Robots are -also- after your academic job

Rapid development in machine learning and artificial intelligence has allowed previously complex consumer applications and jobs to be automated at an ever increasing pace. But make no mistake, machine learning will also displace academic jobs with only those remaining which wield the right tools combined with the best and brightest ideas.

Voice assistance allow you to order anything online, translation services process natural language ever better, ordered packages are picked by robots, and soon a drone might deliver them. All these advances in automation are due to recent software and hardware developments which result in job loss.

Yet, in academia the rise of automation and ‘robots’ stirs less of a concern. The general feeling remains that core functions of academic jobs are too complex to be sufficiently automated. This core function is the creation of new hypothesis to be tested. However, a large part of academic work, especially in ecology, still relies on encyclopedic knowledge, collection management and often tedious work. Encyclopedic knowledge and many of these mundane academic tasks can be reduced to harder classification or sorting problems (of samples stored in collections and data sets).
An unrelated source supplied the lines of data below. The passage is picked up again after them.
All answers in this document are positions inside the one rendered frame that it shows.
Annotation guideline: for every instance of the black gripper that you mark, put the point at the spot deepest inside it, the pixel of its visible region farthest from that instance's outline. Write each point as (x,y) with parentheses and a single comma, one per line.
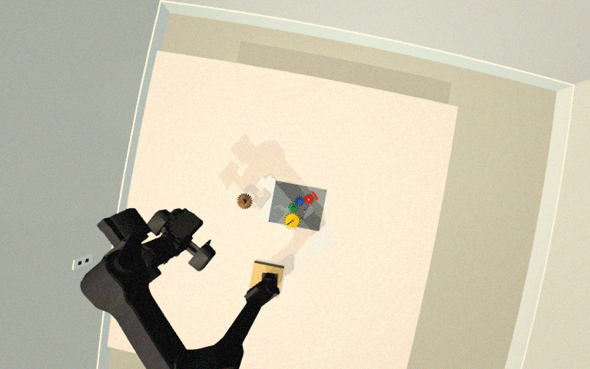
(201,256)

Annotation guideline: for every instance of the yellow gear with black stripe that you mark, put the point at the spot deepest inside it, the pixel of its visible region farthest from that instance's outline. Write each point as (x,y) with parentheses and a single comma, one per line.
(294,217)

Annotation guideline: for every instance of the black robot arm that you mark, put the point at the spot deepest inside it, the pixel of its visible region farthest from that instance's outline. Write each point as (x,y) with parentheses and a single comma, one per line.
(119,285)

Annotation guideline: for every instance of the brown toothed gear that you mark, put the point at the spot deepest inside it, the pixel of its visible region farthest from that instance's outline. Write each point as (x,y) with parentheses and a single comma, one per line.
(244,201)

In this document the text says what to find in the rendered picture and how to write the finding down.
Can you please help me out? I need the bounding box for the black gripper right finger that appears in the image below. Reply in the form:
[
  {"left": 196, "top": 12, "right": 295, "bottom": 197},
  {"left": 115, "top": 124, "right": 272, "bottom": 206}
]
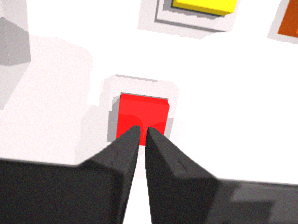
[{"left": 145, "top": 127, "right": 298, "bottom": 224}]

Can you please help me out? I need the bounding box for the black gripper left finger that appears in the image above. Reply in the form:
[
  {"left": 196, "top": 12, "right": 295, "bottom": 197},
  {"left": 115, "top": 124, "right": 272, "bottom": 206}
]
[{"left": 0, "top": 125, "right": 141, "bottom": 224}]

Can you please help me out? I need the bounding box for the red button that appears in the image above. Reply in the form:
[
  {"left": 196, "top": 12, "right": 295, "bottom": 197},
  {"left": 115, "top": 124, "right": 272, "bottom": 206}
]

As with the soon to be obsolete Uber driver, harder classification problems,  such as driving a car, become easier to solve using advanced machine learning techniques. One can argue that automation will free up time to do more hypothesis testing, and increases the pace of science. This arrival of machine learning into mainstream research can be seen in a number of recent high profile publications from classifying leaves in paleobotany to mapping poverty.

I argue that in the near future it will be a requirement to wield the tools to implement (large scale) machine learning approaches to remain competitive in most academic fields. With austerity and budget cuts, a failure to do so might lead to some academics being replaced by evermore sophisticated algorithms and not necessarily lead to a shift in their job content. A urgent shift is needed in the skill sets of many scientists, extending past statistics into the fields of computer science and machine learning.